Monday Morning Boost: Grateful for the Journey of the Heart
I am feeling all sorts of emotions as I write this Sunday night.
Wednesday, November 23rd, will be one year since I woke up after heart surgery.
I am remembering the chest pain and shortness of breath that grew in intensity over 7 weeks while incredible medical professionals attempted to figure out what was not working right. While there were many unanswered questions, confusion, and even moments of deep fear, I had faith I would prevail.
During this time, I thought often of Admiral James Stockdale who spent 7 years as a POW in the Hanoi Hilton. “You have to understand,” Stockdale said, “it was never depressing. Because despite all those circumstances, I never ever wavered in my absolute faith that not only would I prevail-get out of this-but I would also prevail by turning it into the defining event of my life that would make me a stronger and better person.”
Like Stockdale, my journey has become a defining event of my life and it is a significant portion of ‘the’ defining moments of my life I call the “Journey of the Heart”.
The Journey of the Heart is much more than just this past year of miracles that have kept me alive. It’s the spiritual, emotional, and mental journey of the heart I have traversed over the last several years. The importance of this portion of the journey was spiritually conveyed to me. Essentially, through the whispering of the Spirit of God, I gained a clear understanding I would not have survived the physical journey of the heart had I not first walked the spiritual journey.
God was clear in what He was telling me…
“You are alive, my son, because you first got your life in order.”
The space between heaven and earth is miraculously thin, a truth personally affirmed for me when that space briefly parted a few short hours after I came out of heart surgery. Through the murky veil stepped my Dad, who had been gone for 7 years at the time, to share his one piece of counsel that sticks most firmly.
“Keep your chin up, son.”
Of all Dad’s lessons that permeate through my life, this one means the most. Through these five brief words, shared only rarely when life was extra challenging, Dad’s spiritual journey from Heaven empowered me with the strength and courage to keep getting back up.
And get back up I did.
❤️When it took all my energy and willpower to breathe, when the coughing hurt intensely, I got back up.

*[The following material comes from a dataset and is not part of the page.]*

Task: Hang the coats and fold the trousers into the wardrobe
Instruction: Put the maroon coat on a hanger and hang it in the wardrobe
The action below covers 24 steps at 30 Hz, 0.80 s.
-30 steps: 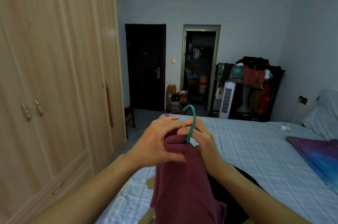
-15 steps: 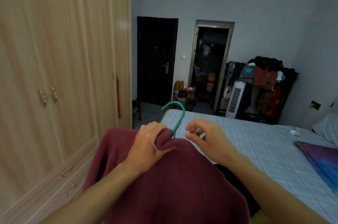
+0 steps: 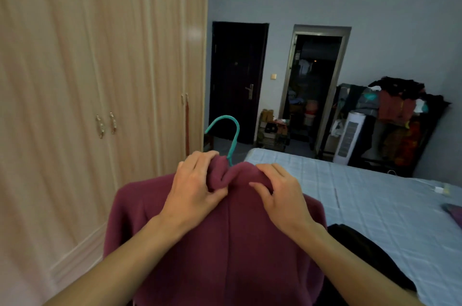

❤️When I quit breathing after a blood clot hit my lungs, and I literally thought for the first time I was not going to make it, I got back up.
❤️When the discouraging darkness began suffocating the light in my soul and filled me with despair, I got back up.
Sometimes I was able to get back up on my own. Other times I needed help. Through the journey of the heart, I have better discovered the three key types of getting back up.
- Getting back up through your own strength.
- Getting back up by accepting the help of others.
- Getting back up by being picked up, stood up, and propped up by others.
While I have experienced each of these at different levels, number three holds the record. Without the help of others who have literally and figuratively picked me up, stood me up, and propped me up, I would literally not be here.
First and foremost (not a cliche phrase in this instance), I am filled with deep gratitude for the many miracles of God that kept me alive.
I am grateful for the many doctors, nurses, therapists, and aides, at all levels and positions, who worked hard to keep me alive, who comforted my fears, who answered my many questions.
I am grateful for where I am today. I am grateful for the healing. I am grateful for the strength and energy and passion to climb a lot of stairs.
Most of all, I am grateful for love.
If you watch this video, taken immediately as I was waking from surgery, you will see my feeble attempts to express love for Elisa, our children, and God.
Love is what I felt.
Love is what I wanted most to share at the moment.
I love God. I love my incredible and beautiful family. I love those who believe in me and find confidence in my words. I love those who are creating their stories of love and greatness.
I love you.
I love your greatness.
I love your brokenness.
I love you exactly as you are.
I love your journey of struggles.
I love your journey of greatness.
I’m grateful for a journey of the heart.
Have a beautiful Monday. I love you, my friend!
Les
p.s. Take 13 minutes today to reflect on your own Journey of the Heart.